In her own moments of need Deer finds therapy in the theatre and draws comfort in a tight circle of friends and family.

“Theatre is the escape. I get to become a whole other person. It is cathartic. There is supportive group of people who I know I can rely on. They fit into different tiers and each has their own specific level of support that they provide. My partner is so amazing. He is understanding and supportive. Then there is my daughter, who can quickly bring me back to centre.”

In 2016 Deer made her film début in Dope Fiend, a feature shot in the United States. Ever since she has longed for more work in this medium. It has been a slow burn in this area, but things are looking up.

“Ever since that first taste of working on film I was like, 'Yeah... mi like dis.' I had the opportunity to work on Storm Saulter's Sprinter and that was great. Then recently, in November last year, I did a short film Grace love in three Acts, which was another fantastic experience.”
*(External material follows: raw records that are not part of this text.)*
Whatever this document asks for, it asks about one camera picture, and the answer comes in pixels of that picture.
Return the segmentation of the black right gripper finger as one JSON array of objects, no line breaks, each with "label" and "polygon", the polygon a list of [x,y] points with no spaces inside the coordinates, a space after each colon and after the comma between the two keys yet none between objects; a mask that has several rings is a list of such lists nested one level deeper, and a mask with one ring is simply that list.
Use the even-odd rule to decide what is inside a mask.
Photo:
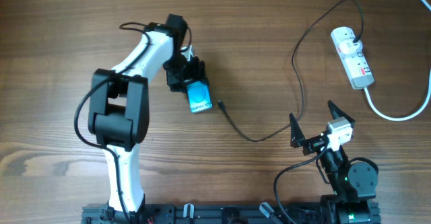
[{"label": "black right gripper finger", "polygon": [[328,103],[329,111],[330,111],[334,120],[344,117],[349,123],[355,123],[356,122],[351,116],[349,116],[343,110],[341,110],[339,107],[337,107],[335,105],[335,103],[332,102],[331,100],[329,100],[327,103]]},{"label": "black right gripper finger", "polygon": [[290,146],[293,148],[299,148],[306,142],[306,138],[300,129],[298,121],[292,113],[289,114],[289,119],[291,130]]}]

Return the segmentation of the blue screen smartphone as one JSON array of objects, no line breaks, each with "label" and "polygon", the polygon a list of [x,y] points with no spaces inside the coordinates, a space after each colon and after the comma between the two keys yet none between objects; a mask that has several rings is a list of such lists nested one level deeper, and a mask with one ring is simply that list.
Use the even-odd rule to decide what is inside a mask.
[{"label": "blue screen smartphone", "polygon": [[209,87],[200,81],[187,86],[189,106],[192,113],[198,113],[212,108]]}]

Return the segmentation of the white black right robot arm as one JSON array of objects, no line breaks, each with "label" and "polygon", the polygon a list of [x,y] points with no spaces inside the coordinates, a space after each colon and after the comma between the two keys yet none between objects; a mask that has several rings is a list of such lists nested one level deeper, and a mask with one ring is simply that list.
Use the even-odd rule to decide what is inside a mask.
[{"label": "white black right robot arm", "polygon": [[289,208],[301,223],[380,223],[376,197],[378,166],[364,157],[350,159],[343,145],[351,141],[356,121],[328,102],[333,120],[321,134],[307,139],[296,118],[290,115],[291,147],[302,148],[304,155],[315,154],[314,162],[333,194],[319,202]]}]

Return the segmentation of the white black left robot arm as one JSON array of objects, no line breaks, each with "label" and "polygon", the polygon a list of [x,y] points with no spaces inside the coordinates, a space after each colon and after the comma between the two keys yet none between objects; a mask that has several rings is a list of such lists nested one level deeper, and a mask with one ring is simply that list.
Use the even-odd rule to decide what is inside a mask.
[{"label": "white black left robot arm", "polygon": [[163,24],[124,23],[122,30],[141,33],[131,54],[111,70],[98,69],[83,101],[90,103],[88,130],[93,147],[101,149],[108,164],[111,223],[146,223],[145,192],[139,177],[139,146],[150,123],[149,85],[165,70],[172,92],[187,94],[192,113],[212,107],[205,63],[191,45],[183,46],[191,29],[180,15],[170,14]]}]

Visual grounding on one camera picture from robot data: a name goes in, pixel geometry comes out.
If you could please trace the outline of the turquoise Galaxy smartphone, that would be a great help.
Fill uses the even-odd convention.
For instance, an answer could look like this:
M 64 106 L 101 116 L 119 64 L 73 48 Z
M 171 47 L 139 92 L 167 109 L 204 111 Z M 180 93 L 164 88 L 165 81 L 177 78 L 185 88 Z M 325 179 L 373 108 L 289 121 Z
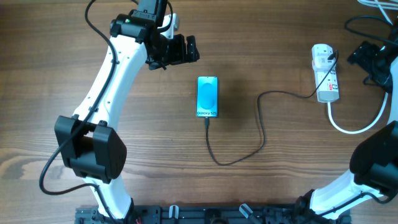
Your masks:
M 218 77 L 198 77 L 196 108 L 197 117 L 218 116 Z

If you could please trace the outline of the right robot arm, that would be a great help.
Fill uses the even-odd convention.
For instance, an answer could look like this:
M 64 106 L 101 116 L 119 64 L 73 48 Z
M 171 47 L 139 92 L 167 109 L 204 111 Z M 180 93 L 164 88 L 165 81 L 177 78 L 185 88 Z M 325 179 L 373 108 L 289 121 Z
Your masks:
M 293 223 L 344 223 L 342 215 L 354 206 L 369 199 L 386 204 L 397 196 L 397 46 L 364 41 L 348 62 L 367 71 L 391 99 L 387 125 L 357 146 L 343 175 L 298 198 Z

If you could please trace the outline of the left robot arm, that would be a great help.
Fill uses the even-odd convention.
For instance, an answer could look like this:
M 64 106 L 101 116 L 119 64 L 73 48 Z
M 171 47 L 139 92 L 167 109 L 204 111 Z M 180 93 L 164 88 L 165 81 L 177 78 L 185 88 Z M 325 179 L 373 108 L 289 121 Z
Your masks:
M 108 51 L 85 99 L 71 117 L 55 123 L 56 155 L 81 177 L 98 207 L 78 223 L 137 223 L 134 202 L 121 176 L 127 149 L 117 129 L 129 90 L 139 70 L 196 62 L 194 36 L 178 31 L 179 19 L 168 1 L 141 0 L 111 22 L 104 39 Z

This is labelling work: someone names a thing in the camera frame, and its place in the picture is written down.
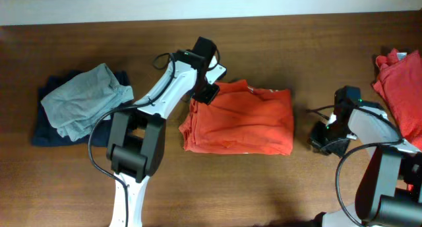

Grace love in three Acts is executive produced by Emmy Award winner Lena Waithe, and Deer plays the younger self of the female lead. Co-directed by Joshua Kissi and Leah Natasha Thomas, who both have Jamaican connections, the short tells the story of a woman who leaves her children in Jamaica to go to the United States in search of a better life. A string of events forces her to return home and she is faced with a whole set of challenges.

“The idea is to develop this from a short into a feature-length film, and I would really love to be part of that. I am so grateful when these opportunities come my way. A nuff talent out deh, so when I get chosen I have no choice but to give thanks,” noted Deer.

She makes no bones of the fact that she is a big dreamer, so when asked where she would want her career to take her... Hollywood, Broadway, Emmy?... it is not surprising that Deer wants it all.

“EGOT (winner of an Emmy, Grammy, Oscar and Tony) why not get all of them. I want to be an EGOT, baby,” she declared amidst peals of laughter.

“One is not enough. I'm a firm believer that if you aim for the stars, should you miss, you will be among the clouds, so I never limit my dreams. If it is out there I am going after it. I am not going to rest on my laurels, I will work for it, but I definitely believe in dreaming big.”